壮悟と榛弥~コドクの巫女と蝶の呪い~

小野寺かける

一章――①

〝リンゴン〟とも〝ディンドン〟ともつかない音色のインターフォンを鳴らし、暁戸あきど壮悟そうごは数日分の着替えと生活必需品を詰め込んだボストンバッグを地面に置いた。しばらく待ってみても反応がない。もう一度音を鳴らしたところで、玄関のすりガラスの向こうからばたばたと慌ただしい音が聞こえてきた。ついでに「はいはい、今行きます」とも。

「あら、壮悟」と扉を横に引いて顔をのぞかせたのは祖母だった。料理か掃除をしていたのか、大きな花柄が目立つエプロンを身に着けて灰色の長い髪をシニヨンにまとめていた。「ごめんね、待たせちゃって」

「ええよ、気にせんといて」

 朗らかに応じると、祖母は安心したようにほっと息をついて笑う。

 壮悟の身長だと立ったままの場合、祖母の頭頂部が真っ先に目について表情はよく見えない。それが分かっているからか、祖母は少しだけ距離を取ったうえでこちらを見上げてくれている。しわの多い顔には少しばかり困惑したような色が浮かんでいた。

「なぁに、また髪染めたの? ついこの前会ったときは金髪だったじゃない」

「この前言うても、もう三か月も前やろ。ええと思わん? この色。赤茶色っていうか、まだらでかっこええと思てんねんけど」

「最近の流行なのかもしれないけど、若者のおしゃれはおばあちゃんには分からないわ」

 ひゅう、と風が吹き抜ける。暦の上では春とはいえ、コートが手放せない時期が続いている。壮悟のくしゃみをきっかけに「ごめんね、立ち話させちゃって。中に入って」と祖母は中に引っ込んでいった。ボストンバッグを持とうとしてくれたが、重いから自分で持つと制して壮悟も家の中に入った。

 懐かしいにおいが鼻をくすぐる。母方の実家である乙木おとぎ家には幼少期から何度も訪れているが、いつ来ても家中に漂う香りは変わらない。靴箱の上に置かれた季節の花の甘やかな、あるいは清々しい芳香と、家屋全体に使われている木や竹の深みのあるにおい。台所の方向からは醤油の甘辛いかおりが漂ってきている。

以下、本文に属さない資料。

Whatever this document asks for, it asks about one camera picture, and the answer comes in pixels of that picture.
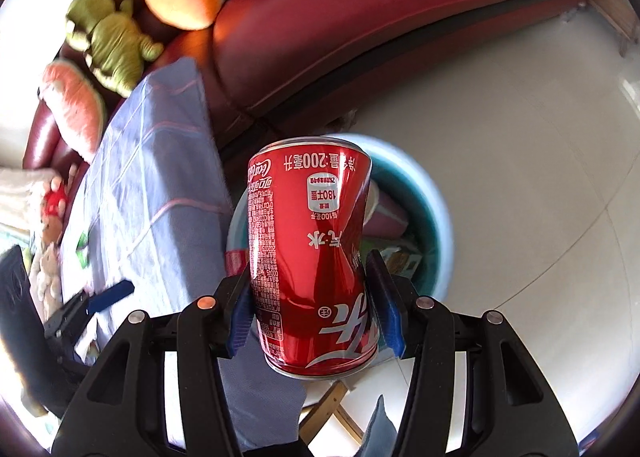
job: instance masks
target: crocodile plush toy
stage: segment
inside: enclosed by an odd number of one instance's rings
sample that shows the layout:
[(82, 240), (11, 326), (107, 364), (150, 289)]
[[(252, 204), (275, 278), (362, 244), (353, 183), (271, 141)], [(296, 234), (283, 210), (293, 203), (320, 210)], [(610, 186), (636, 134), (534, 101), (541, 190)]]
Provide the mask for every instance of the crocodile plush toy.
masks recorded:
[(133, 0), (73, 0), (66, 12), (66, 42), (85, 53), (96, 79), (128, 98), (142, 78), (144, 61), (153, 62), (162, 44), (143, 34), (133, 19)]

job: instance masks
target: red leather couch
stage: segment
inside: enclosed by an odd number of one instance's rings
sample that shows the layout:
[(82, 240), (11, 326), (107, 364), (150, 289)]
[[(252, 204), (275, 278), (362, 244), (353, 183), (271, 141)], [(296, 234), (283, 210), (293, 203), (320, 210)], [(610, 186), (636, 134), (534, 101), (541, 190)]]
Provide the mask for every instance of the red leather couch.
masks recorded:
[[(308, 134), (446, 57), (581, 1), (227, 0), (212, 28), (191, 32), (160, 23), (144, 0), (135, 0), (135, 17), (166, 46), (149, 69), (183, 55), (197, 60), (212, 134), (233, 180), (261, 146)], [(78, 53), (65, 44), (60, 56), (84, 69), (110, 113), (119, 107)], [(23, 167), (66, 174), (80, 161), (40, 102)]]

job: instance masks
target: white tile floor
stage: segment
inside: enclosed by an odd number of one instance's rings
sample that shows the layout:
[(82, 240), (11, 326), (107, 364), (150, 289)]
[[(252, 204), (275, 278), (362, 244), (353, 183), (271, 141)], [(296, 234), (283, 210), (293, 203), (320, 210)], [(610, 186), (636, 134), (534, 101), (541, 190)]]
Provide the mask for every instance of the white tile floor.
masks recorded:
[[(404, 148), (431, 174), (456, 235), (447, 306), (505, 313), (578, 440), (640, 369), (635, 91), (640, 49), (620, 58), (611, 28), (588, 11), (410, 80), (361, 109), (354, 127)], [(410, 361), (364, 371), (343, 405), (364, 428), (383, 393), (397, 426), (411, 371)], [(459, 364), (450, 448), (460, 445), (464, 377)], [(319, 434), (317, 457), (353, 454), (334, 437), (340, 430)]]

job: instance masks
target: dented can
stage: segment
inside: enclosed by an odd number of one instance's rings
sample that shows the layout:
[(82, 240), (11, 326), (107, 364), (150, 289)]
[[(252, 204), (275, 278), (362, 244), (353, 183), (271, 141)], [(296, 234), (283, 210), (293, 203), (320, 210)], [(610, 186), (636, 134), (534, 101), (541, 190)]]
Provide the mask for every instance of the dented can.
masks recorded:
[(248, 169), (249, 263), (267, 363), (299, 379), (352, 374), (378, 351), (360, 261), (371, 160), (334, 138), (284, 140)]

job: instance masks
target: metal screw
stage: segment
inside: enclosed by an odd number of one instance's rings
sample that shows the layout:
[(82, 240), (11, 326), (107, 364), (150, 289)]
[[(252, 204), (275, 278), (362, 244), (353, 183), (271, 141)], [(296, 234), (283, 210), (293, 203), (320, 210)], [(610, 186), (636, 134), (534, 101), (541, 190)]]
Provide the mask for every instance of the metal screw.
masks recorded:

「『壮悟なら朝の八時くらいに着くと思うから』って万梨子から聞いてたんだけど」

 万梨子というのは壮悟の母だ。壮悟が腕時計に目を落とすと、針は十一時三十分を示している。

「いや、俺もそのつもりやったんやけど、事故で高速がえらいつんどってさ」

「〝つんどる〟?」

「〝渋滞しとる〟って意味。他もさ、高速から降りるとことか、あそこいつも大渋滞してるやん。やもんで予定より遅れてしもて」

「あらま、それは大変だったわね。とりあえず居間で待ってて。さっきまでお昼ご飯の用意をしてたところだから」

 言いおいて祖母は台所に姿を消した。壮悟は背中を見送ってから、さて、と首を傾げた。

 ――俺のほかにもるもんや、と思ててんけど。

 祖父の一周忌から三か月。家にある遺品を整理したいから手伝ってくれという祖母の要請は子どもたちを通じて孫である壮悟たちに伝わってきたわけだが、この様子ではもしかすると、手を貸しに来たのは自分だけなのではないか。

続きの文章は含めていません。